Físicas 35

Ethical Approvals

Before the research started ethical approval was sought and obtained from Durham University School of Medicine, Pharmacy & Health Ethics Committee (see appendix 12), University Hospital of North Tees Research & Development Peer Review Committee (see appendix 13), and the NHS National Research Ethics Service (NRES) North East Committee (see appendix 14). One minor amendment was submitted after the study began, an alteration to the GP letter, which was approved (see appendices 15 & 16).

Ethical Issues

All data was stored confidentially and used anonymously. Questionnaire participants were assigned an anonymous code, and interviewees, as well as any individuals named in interviews, were given a pseudonym to protect anonymity (Rubin & Rubin 1995). All physical documents were stored securely in locked filing cabinets and all data stored electronically (transcripts, audio recordings and questionnaire responses ) were anonymised before being put onto a password protected computer, within the University secure server.

Some of the main ethical issues which were identified and addressed for this project were the identification of eligible participants, the time at which patients were being approached, the potential for distress as a result of invitation to participate, and the potential for distress in interviews.

It was originally intended that the research nurses would screen referrals and send packs to eligible patients, so that I was not privy to any patient details prior to their consent. However, the lack of funding to support the nurse activities meant that the Research and Development department requested that I undertook this part of the process instead. In order to allow me to view urgent referrals without patients’ consent I applied to, and was granted, Caldicott approval (see appendix 13). In order to minimise the extent to which data was accessed and used without patient consent, no record was kept of patients who had been invited to the study.

75 The time at which we approached patients to take part in this study was a concern, as most patients would be awaiting results of investigations and diagnoses and we did not want to cause any confusion or distress to patients.

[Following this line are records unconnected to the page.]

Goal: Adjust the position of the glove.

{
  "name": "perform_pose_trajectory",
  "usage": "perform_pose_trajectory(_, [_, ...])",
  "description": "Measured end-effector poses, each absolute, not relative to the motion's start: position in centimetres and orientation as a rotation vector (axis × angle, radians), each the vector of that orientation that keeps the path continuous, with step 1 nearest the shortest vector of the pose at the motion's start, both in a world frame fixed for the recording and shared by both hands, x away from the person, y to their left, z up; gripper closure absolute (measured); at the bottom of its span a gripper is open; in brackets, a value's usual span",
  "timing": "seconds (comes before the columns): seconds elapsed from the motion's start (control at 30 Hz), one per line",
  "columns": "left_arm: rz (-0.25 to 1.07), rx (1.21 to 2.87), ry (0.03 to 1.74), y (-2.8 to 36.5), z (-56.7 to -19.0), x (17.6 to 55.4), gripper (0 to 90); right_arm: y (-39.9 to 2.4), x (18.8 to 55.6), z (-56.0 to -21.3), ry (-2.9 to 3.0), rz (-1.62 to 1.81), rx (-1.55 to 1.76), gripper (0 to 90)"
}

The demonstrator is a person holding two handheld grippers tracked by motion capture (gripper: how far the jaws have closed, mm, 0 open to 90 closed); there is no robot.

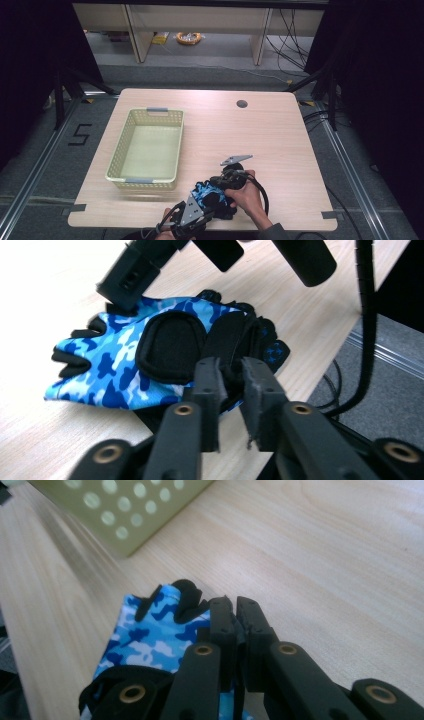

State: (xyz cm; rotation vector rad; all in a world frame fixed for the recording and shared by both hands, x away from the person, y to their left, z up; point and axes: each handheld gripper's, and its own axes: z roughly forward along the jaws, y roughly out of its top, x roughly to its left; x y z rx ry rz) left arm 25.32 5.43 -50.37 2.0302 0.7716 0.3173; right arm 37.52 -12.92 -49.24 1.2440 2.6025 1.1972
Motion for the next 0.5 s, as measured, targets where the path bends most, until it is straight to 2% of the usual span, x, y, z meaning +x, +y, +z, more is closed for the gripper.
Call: perform_pose_trajectory(0.5, [0.357,1.997,0.704,8.5,-47.8,26.9,83.3,-16.8,34.2,-45.2,2.432,1.474,1.284,88.6])
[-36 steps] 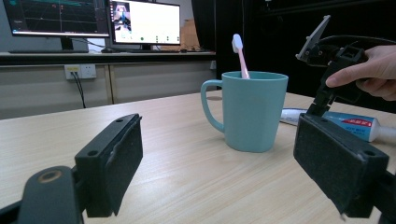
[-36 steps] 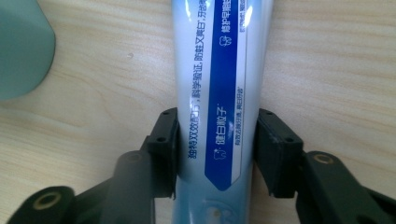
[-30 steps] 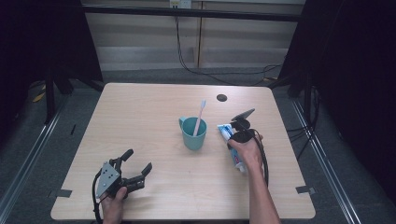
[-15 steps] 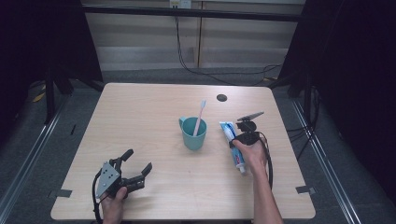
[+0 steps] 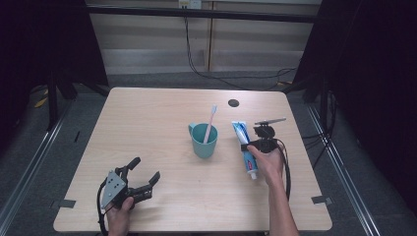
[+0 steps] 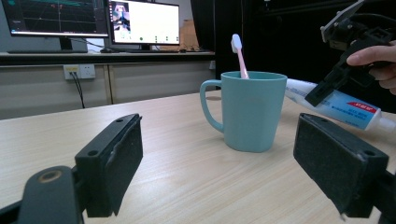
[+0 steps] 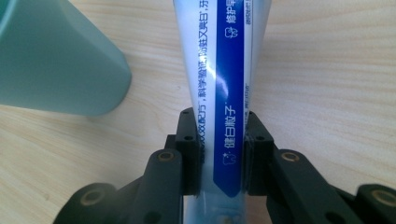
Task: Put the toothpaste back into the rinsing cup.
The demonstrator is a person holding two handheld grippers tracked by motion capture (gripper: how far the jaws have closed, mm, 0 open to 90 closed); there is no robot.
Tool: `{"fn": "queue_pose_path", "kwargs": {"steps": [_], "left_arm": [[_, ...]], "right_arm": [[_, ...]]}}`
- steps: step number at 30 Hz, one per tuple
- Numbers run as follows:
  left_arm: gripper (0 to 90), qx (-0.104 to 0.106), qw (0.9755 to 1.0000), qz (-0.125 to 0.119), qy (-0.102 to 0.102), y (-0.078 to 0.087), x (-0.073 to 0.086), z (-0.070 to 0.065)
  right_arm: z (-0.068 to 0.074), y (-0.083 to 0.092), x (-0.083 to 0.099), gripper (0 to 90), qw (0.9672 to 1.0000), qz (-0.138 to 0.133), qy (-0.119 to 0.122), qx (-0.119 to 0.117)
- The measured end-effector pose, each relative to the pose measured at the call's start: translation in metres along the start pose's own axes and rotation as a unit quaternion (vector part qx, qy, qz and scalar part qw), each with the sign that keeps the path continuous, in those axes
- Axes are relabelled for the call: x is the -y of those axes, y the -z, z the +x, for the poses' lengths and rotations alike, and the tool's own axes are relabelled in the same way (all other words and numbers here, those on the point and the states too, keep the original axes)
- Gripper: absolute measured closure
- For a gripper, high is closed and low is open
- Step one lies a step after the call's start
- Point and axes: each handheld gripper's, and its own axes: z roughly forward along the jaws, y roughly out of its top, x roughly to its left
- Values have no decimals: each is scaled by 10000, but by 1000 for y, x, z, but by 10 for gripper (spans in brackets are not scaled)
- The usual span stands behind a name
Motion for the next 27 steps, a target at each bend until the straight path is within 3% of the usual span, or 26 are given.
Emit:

It was decided that packs would be sent to patients within the two weeks after their first appointment, as leaving it much later than this would also mean that their help-seeking was more distant and participants may struggle to recollect their experiences.

As the majority of patients would not have a diagnosis at this point it was decided that the word ‘cancer’ should not be introduced, as it would possibly cause distress to patients if they assumed that the invitation to participate was because they had an as yet undisclosed cancer diagnosis. Therefore, the word ‘cancer’ was never used on any of the study documentation.

There was the potential for interviewees to become distressed as a result of talking about their help-seeking experiences, social context, or diagnosis, and procedures were in place to deal with such situations, should they have occurred. In instances where a participant was distressed I was to stop the interview, allow them to decide whether or not they wished to continue, and, if appropriate, signpost them to specific organisations (such as Macmillan or The Patient Experience Team at UHNT) who would have been able to support and address their concerns. No participants became distressed during the interviews, however, some did become upset. For these people I offered to stop the interview, an option which was never chosen, and allowed them the time to address their feelings before continuing with the interview. I think it is important to be clear that someone being upset is not necessarily a bad thing, nor does it inevitably equate to ‘distress’ or ‘harm’. For some, participating in an interview, and the opportunity to tell their story to a stranger, can be cathartic (Richards & Emslie 2000). It is not the interview itself which is upsetting, it is the topic being discussed, and as researchers sometimes we need to allow this, responding as humans, as opposed to researchers (Barbour 2014).

A final ethical consideration was the risk posed to myself by undertaking this research. By interviewing strangers within their own homes there was the possibility that I may have entered a dangerous situation, in which I was alone, vulnerable and exposed to harm. In order to protect myself I left the details of the interview in a sealed envelope with a colleague, along with an expected completion time, and once the interview was over I called them to confirm I was safe, following my research team’s lone working policy.

76 The other issue was that of the emotional impact of the interviews on myself. I had a support network available to me, in the form of my supervisors, as well as my husband and mother, whom I could talk to about my reactions and feelings to the interview, whilst ensuring that the interviewee remained anonymous in my discussions.

Patient and Public Involvement

The study was supported by two patient representatives, Margaret Johnson and John Shepherd. They were involved from the beginning of the PhD, and offered comments and advice about the research design and study documentation, including the study summary sheet, which was sent to all participants who indicated that they wished to be informed of the study findings (see appendix 17).